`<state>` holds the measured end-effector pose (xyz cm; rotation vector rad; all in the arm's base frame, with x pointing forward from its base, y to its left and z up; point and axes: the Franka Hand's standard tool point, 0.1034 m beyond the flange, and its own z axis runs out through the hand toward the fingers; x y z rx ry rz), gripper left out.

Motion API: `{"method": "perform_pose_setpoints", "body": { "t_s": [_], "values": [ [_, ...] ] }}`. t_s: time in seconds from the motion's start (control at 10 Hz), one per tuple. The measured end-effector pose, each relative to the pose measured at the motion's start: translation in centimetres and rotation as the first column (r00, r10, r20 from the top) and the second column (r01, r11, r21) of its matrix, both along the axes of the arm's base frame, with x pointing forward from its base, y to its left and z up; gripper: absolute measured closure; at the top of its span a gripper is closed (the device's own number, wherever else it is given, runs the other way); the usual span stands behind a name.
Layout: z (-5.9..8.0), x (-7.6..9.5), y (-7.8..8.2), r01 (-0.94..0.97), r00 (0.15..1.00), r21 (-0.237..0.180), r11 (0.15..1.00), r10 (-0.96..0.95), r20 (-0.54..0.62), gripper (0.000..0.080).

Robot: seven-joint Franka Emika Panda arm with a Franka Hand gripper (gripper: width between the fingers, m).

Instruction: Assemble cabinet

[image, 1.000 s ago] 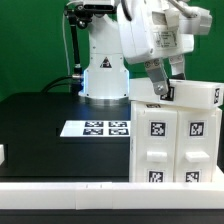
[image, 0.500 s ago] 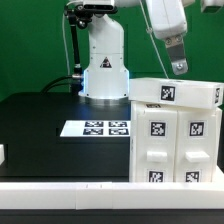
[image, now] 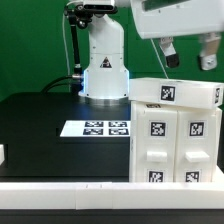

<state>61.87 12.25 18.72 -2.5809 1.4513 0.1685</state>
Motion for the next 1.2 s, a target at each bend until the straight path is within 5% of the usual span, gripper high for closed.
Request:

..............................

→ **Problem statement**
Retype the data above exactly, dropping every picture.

→ **Task answer**
`<state>` holds the measured end-effector pose (xyz cm; rotation vector rad; all in the arm's base frame, with x pointing forward from its base, y to its left and z up; point and axes: the Franka Hand's standard tool point, 0.1034 m beyond the flange, and its own z axis runs out through the hand toward the fingers; x y z rx ry rz), gripper left out.

Motion API: `{"method": "perform_pose_setpoints", "body": { "t_s": [_], "values": [ [_, ...] ] }}`. t_s: time in seconds from the motion's start (control at 10 Hz), one per tuple. The measured end-effector pose, each relative to the pose measured at the motion's start: translation in centimetres and rotation as the first column (r00, r10, r20 from the top) and the second column (r01, r11, r21) of its matrix, both along the axes of the arm's base frame, with x pointing forward from its base, y to its left and z up; gripper: absolute measured closure; at the top of its span a gripper is closed (the device's own number, wherever else it is given, runs the other way); the usual span stands behind a name.
Layout: z (-5.9..8.0), x (-7.6..9.5), y (-7.8..8.2), r01 (-0.94..0.97), r00 (0.15..1.00), r21 (-0.237..0.180), r11 (0.15..1.00), r10 (-0.96..0.95), r20 (-0.54..0.62), gripper (0.000..0.080).

Robot: seven-joint Franka Emika Panda arm with a Franka Hand gripper (gripper: width between the fingers, m).

Instruction: Assemble cabinet

[image, 1.000 s ago] 
[image, 0.500 s ago] 
[image, now] 

<state>61.87 12.25 18.72 -2.5809 1.4513 0.1685</state>
Motion for the next 1.2 s, a target at each bend until the straight path is within 5% of the usual span, gripper high for closed.
Request:

The exercise requires no additional output.